От этого вопроса Нинка почему-то сразу пришла в себя и уставилась на меня, как на чудо света под тарифным номером восемь.
- А ты не знаешь?
- А мне надо было знать? - передразнила я подругу. - Рассказывай.
- Папа у него работает в МАИ...
- Что ты говоришь! - удивилась я. - Бывают же совпадения... А на каком факультете?
- Вот этого я пока не знаю. Мама - корректор в издательстве. Заметь, обычный корректор.
- Ничего себе... Ну и кем ты там будешь?

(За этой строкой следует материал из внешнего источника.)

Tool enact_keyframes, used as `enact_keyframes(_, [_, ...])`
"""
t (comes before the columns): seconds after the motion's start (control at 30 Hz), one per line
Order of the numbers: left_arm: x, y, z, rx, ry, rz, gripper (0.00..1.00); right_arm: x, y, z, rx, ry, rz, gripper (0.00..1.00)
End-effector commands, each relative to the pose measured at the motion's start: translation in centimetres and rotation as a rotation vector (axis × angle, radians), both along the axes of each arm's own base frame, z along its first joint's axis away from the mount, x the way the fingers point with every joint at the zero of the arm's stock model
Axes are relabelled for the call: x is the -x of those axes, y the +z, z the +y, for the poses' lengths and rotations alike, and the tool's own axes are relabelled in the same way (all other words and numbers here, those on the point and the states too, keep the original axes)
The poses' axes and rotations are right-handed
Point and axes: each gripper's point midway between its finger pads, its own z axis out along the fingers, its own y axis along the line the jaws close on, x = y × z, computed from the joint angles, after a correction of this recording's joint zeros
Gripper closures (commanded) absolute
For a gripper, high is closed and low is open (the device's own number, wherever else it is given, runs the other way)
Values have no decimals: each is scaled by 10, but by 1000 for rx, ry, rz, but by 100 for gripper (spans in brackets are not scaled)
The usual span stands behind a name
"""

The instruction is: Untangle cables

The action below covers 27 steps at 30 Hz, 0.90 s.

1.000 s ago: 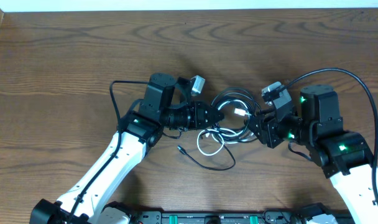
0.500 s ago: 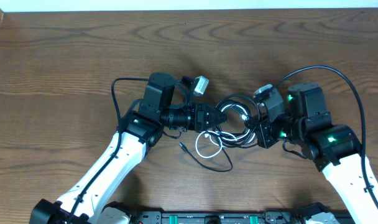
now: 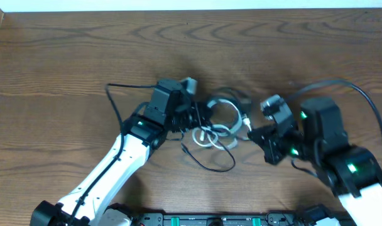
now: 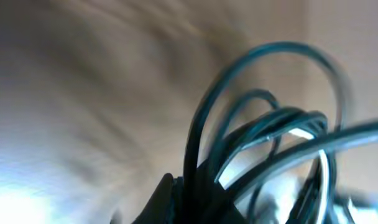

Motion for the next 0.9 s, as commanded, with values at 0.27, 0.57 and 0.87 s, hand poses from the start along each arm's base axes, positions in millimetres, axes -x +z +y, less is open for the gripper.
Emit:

Бесплатным приложением?
- Почему это? Коля сказал, что они меня уже знают по его рассказам и очень хорошо относятся. Между прочим, они покупают ему квартиру, чтобы мы не жили вместе. У него еще младшая сестра имеется, она через год заканчивает школу.
- А свадьбу где делать собираетесь?
- Этот вопрос будут родители решать.
- И когда произойдет встреча в верхах?
- Через неделю. А в следующую субботу я наношу им ответный визит.
- Это хорошо. Только, смотри, Нинка, не нанеси им еще что-нибудь, - засмеялась я.
- Опять ты со своими шуточками. Ты серьезно говорить не в состоянии?
- Если я начну говорить серьезно, то моя крыша сделает ручкой и прикажет не ожидать. А так хоть кто-то из нас будет в здравом уме и твердой памяти.
Мы поговорили еще немного, и Нинка унеслась, а я осталась сидеть за столом. Нет, я не завидовала ей. Я была за нее рада. Это неправда, что женщины не могут обойтись без зависти к более успешной подруге и начинают интриговать против нее, чтобы получить удовольствие от ее разрушенного счастья. Конечно, и такие встречаются, только я не из их числа. Нинке всю жизнь не везло. Она вечно влипала в истории из-за своей доверчивости, быстро забывала ожоги и бросалась в новые чувства, как в омут. Вот это меня и тревожило. Мне очень хотелось верить, что теперь это у нее навсегда. Должны же быть вознаграждены ее страдания.